O NOVO CORONAVÍRUS - O PEÇONHENTO GLOBAL
Um assassino em série com um protagonismo global inimaginável.
Donde veio o novo coronavírus, o peçonhento? Fugiu, como alguns defendem, de um laboratório algures nos EUA, na Rússia ou na China? Deixaram-no estrategicamente fugir? Veio da China, alegadamente por causa de determinados hábitos alimentares dos seus cidadãos? Há, ainda, para além destas, outras especulações. Certezas, não há! A única que temos é a de que ele está aí: imperturbável e continuando a fustigar, como um vendaval, todos os que se lhe atravessem no caminho.
Invisível, omnipresente e omnipotente arrasa, sem piedade e compaixão, todos os que voluntária ou involuntariamente não tomam as devidas precauções. Não tem obsessão por nenhum perfil de vítima. Pode ser qualquer um. Atua sozinho. A sua principal arma é a invisibilidade. Pode estar em qualquer lugar: casas, igrejas, sinagogas, mesquitas, lares, hospitais, prisões, etc; pode andar de avião, de barco, de automóvel ou de qualquer outro meio de transporte. Percorre, sem precisar de passaporte ou de autorização, os países de todos os continentes, não receando fronteiras. Insensível e furtivo, avança sem receio e sem medo. O seu modus operandi, apesar de conhecido, não permite, por enquanto, detê-lo. Não receia qualquer sistema tecnologicamente avançado de interceção de mísseis ou de outros quejandos; desafia, ostensivamente, os serviços secretos nacionais e internacionais, mesmo os mais conhecidos: o Secret Intelligence Service (SIS), normalmente conhecido como MI6 (Military Intelligence, de Inglaterra), a Mossad - de Israel, o Serviço de Inteligência Estrangeiro - da Rússia, a Central Intelligence Agency (CIA) - dos E.U.A!

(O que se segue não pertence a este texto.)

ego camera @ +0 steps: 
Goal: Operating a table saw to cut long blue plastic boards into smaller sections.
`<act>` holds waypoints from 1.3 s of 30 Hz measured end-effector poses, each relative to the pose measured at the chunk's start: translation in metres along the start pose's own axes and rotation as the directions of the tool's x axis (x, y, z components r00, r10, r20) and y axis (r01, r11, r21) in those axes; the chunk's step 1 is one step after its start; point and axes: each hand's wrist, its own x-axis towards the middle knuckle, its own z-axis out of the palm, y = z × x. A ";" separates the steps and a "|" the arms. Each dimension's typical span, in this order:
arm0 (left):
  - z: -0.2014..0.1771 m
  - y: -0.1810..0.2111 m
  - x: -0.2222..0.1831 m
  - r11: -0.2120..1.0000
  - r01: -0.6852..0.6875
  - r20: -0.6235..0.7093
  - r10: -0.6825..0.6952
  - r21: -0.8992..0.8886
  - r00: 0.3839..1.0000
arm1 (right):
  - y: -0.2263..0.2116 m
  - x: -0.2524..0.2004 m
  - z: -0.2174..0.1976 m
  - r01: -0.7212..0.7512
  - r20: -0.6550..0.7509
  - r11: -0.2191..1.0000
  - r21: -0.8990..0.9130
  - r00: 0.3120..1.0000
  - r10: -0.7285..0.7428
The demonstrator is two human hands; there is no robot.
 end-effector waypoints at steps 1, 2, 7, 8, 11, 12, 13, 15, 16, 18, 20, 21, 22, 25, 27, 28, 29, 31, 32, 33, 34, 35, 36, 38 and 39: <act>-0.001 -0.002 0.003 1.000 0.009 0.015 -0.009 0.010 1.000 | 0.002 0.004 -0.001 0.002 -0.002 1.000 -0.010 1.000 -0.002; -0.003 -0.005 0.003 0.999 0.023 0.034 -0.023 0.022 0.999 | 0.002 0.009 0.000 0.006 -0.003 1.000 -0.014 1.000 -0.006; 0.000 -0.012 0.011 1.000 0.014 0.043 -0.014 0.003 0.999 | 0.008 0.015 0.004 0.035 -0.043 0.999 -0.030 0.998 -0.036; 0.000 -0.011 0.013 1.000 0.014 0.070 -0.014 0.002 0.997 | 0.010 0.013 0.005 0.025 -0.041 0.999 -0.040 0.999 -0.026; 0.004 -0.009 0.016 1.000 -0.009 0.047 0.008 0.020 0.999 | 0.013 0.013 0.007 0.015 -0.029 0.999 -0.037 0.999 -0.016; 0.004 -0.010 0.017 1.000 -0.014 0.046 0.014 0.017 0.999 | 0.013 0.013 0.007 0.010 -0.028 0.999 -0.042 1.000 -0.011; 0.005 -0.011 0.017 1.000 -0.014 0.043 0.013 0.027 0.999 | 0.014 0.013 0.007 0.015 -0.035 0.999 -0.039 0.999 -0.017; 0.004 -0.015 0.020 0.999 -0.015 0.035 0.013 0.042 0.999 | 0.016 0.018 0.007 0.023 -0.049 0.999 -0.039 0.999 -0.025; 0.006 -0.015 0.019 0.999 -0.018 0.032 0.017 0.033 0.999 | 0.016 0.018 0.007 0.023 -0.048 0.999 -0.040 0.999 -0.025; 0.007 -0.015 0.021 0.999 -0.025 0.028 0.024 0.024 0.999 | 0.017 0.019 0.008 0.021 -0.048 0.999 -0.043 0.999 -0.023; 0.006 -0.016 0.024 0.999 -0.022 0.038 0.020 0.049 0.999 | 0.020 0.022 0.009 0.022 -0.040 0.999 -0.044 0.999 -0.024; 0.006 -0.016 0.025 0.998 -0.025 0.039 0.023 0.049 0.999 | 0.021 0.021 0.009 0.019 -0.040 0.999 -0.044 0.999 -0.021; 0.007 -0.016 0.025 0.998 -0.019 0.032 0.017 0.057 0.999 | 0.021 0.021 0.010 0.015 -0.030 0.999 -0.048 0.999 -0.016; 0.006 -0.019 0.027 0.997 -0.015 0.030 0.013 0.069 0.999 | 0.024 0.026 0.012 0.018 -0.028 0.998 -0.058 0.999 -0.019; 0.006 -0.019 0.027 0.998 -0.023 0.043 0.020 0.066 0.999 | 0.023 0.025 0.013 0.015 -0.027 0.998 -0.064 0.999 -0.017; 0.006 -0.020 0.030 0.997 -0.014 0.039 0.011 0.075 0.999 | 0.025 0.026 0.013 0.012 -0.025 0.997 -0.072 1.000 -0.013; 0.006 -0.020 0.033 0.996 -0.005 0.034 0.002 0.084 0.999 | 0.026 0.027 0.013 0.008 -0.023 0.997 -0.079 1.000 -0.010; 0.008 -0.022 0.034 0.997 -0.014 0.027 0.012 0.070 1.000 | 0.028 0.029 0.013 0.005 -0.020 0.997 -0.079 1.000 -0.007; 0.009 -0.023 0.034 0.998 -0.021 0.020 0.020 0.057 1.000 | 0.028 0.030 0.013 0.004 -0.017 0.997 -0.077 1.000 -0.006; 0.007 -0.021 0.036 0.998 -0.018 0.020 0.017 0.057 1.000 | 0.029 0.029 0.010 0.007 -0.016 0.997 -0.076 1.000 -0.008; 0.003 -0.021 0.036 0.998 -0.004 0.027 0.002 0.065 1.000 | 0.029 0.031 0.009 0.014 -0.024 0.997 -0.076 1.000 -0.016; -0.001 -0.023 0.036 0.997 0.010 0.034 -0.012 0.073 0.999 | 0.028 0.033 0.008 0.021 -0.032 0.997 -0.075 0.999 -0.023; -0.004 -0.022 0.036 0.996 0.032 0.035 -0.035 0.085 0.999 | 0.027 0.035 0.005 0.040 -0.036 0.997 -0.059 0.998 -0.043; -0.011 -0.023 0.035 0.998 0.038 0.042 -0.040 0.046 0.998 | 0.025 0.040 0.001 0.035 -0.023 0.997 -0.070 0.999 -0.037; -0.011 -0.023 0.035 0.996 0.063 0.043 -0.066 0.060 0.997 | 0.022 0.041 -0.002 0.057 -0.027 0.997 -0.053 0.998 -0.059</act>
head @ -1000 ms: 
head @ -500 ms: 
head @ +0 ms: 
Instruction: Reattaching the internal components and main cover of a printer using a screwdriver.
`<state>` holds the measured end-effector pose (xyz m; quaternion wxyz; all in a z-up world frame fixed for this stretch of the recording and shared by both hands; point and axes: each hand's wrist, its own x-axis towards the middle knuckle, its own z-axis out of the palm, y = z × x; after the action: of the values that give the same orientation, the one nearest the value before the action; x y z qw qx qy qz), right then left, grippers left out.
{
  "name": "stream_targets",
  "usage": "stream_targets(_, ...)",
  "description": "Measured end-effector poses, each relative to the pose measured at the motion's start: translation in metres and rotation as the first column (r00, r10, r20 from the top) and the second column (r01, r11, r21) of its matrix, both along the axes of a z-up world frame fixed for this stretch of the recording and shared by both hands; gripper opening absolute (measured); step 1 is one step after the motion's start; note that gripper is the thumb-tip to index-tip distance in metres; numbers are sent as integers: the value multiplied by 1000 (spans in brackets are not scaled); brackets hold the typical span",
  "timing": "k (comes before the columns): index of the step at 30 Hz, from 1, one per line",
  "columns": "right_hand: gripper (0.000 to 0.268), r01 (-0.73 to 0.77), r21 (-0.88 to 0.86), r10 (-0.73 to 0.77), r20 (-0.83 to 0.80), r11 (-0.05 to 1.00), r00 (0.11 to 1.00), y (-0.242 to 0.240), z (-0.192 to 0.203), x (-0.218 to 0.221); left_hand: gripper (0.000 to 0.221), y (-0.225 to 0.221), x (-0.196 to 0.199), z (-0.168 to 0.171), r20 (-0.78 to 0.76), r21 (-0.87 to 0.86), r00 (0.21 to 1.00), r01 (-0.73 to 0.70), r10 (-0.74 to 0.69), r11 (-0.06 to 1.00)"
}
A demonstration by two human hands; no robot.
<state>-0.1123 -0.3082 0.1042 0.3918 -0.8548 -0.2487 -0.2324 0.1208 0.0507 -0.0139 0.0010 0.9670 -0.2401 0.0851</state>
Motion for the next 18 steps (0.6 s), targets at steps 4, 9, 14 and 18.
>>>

Embora não fosse (aparentemente) tão manifesta a sua violência, já convivíamos, antes do novo coronavírus, com outros vírus: o da depressão, da hiperatividade, da obsessão profissional, do materialismo desenfreado, do hedonismo, do desprezo generalizado pelo outro, da exploração despudorada do meio ambiente. Só para referir alguns. Existíamos como se tivéssemos ganhado uma imunidade de grupo, impedindo-nos de perceber que era apenas uma imunidade ilusória; vivíamos, sem o saber, numa pandemia do egocentrismo, do hedonismo e do materialismo; estes vírus atacavam-nos e, nós, como que narcotizados, ignorávamos, alegre e triunfalmente, os seus malefícios. E se alguém alertasse para o contágio nefasto daqueles vírus, era logo escarnecido, maltratado e, não raramente, de forma pejorativa e arrogante, apodado de “filósofo”. Como se pensar diferente, fosse um crime; uma imbecilidade de alguns.
Impregnados de um espírito empertigado de certezas, tínhamos a convicção de que a vida e o mundo, apesar dos vários problemas que teimosamente ignorávamos, caminhavam imperativa e inexoravelmente para a quintessência da felicidade: a inteligência artificial, o mundo digital, o avanço imparável do conhecimento científico com repercussão na qualidade e consequente prolongamento da vida, etc. Pura ilusão. Faltava, afinal, consciencializarmos a ambivalência da vida; experienciar, também, o vírus do sofrimento, da infelicidade; faltava, enfim, assumirmos, com a devida humildade, a consciência da fragilidade e imprevisibilidade da existência humana. E o novo coranavírus traz nos, de forma trágica, essa consciencialização.
O novo coronavírus trouxe, ainda, paradoxal e dramaticamente, o que estávamos a precisar: uma “turbulência existencial.” Alguns dirão que é um exagero. Não. Não é. O vírus veio provocar o homem, despertando-o para o que é essencial nas sua vidas, e que, de outro modo, seria menos provável que acontecesse. O estado verdadeiramente patológico a que homem tinha chegado só podia ser ultrapassado através de uma solução que o remetesse, por via dramática, à sua humilde condição de um ser limitado, transitório, finito, e que não pode tudo. O novo coronavírus tem um alcance e significados pedagógicos que vão para além dos seus efeitos visivelmente trágicos. Este vírus veio, troçando da nossa arrogância, picar - parafraseando Nietzsche - na barriga um homem inchado. Foi como se um simples e desprezível verme tivesse tido a ousadia de pôr em sofrimento a arrogância do "deus homem". Quem quiser entender, que entenda!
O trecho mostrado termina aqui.